[Start of Attachment]

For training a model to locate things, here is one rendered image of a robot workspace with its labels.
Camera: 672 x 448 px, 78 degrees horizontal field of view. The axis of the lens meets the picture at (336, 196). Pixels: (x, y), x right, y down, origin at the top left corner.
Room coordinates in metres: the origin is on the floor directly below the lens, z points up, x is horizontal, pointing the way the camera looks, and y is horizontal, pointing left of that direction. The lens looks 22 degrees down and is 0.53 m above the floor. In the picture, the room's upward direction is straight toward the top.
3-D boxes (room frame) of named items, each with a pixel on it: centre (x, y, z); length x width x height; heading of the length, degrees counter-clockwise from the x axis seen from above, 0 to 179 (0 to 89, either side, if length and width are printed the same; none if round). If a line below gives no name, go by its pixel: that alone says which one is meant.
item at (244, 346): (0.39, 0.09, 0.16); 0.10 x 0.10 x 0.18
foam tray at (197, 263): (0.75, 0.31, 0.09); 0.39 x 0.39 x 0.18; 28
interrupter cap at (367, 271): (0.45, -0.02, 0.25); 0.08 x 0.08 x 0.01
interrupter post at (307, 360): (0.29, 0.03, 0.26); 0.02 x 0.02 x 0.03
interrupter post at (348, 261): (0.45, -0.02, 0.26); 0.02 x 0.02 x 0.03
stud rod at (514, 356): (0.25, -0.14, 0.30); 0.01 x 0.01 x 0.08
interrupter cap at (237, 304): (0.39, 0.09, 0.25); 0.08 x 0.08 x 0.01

[End of Attachment]
[Start of Attachment]

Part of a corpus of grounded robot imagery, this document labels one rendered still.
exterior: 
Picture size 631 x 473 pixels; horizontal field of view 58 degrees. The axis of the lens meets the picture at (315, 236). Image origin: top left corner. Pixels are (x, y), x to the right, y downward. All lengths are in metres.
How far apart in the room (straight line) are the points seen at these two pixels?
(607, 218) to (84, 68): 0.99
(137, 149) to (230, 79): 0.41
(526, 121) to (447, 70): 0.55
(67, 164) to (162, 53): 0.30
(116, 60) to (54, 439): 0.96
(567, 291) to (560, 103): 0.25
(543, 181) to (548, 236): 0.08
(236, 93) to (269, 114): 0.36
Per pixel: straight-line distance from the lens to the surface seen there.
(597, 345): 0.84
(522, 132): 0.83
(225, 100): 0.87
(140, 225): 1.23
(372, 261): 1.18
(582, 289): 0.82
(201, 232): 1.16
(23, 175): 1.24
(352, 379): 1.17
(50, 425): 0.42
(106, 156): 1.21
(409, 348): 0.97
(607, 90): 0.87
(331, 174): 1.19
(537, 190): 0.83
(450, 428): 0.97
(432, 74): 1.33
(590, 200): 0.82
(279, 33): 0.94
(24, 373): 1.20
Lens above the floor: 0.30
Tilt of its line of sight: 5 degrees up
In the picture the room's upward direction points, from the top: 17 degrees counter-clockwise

[End of Attachment]

(Task goal) Using the data above, extract exactly the lines from the one that holds "(543, 181) to (548, 236): 0.08" to the one that holds "(537, 190): 0.83", both ends included, and no others.

(Result of the exercise)
(543, 181) to (548, 236): 0.08
(236, 93) to (269, 114): 0.36
Per pixel: straight-line distance from the lens to the surface seen there.
(597, 345): 0.84
(522, 132): 0.83
(225, 100): 0.87
(140, 225): 1.23
(372, 261): 1.18
(582, 289): 0.82
(201, 232): 1.16
(23, 175): 1.24
(352, 379): 1.17
(50, 425): 0.42
(106, 156): 1.21
(409, 348): 0.97
(607, 90): 0.87
(331, 174): 1.19
(537, 190): 0.83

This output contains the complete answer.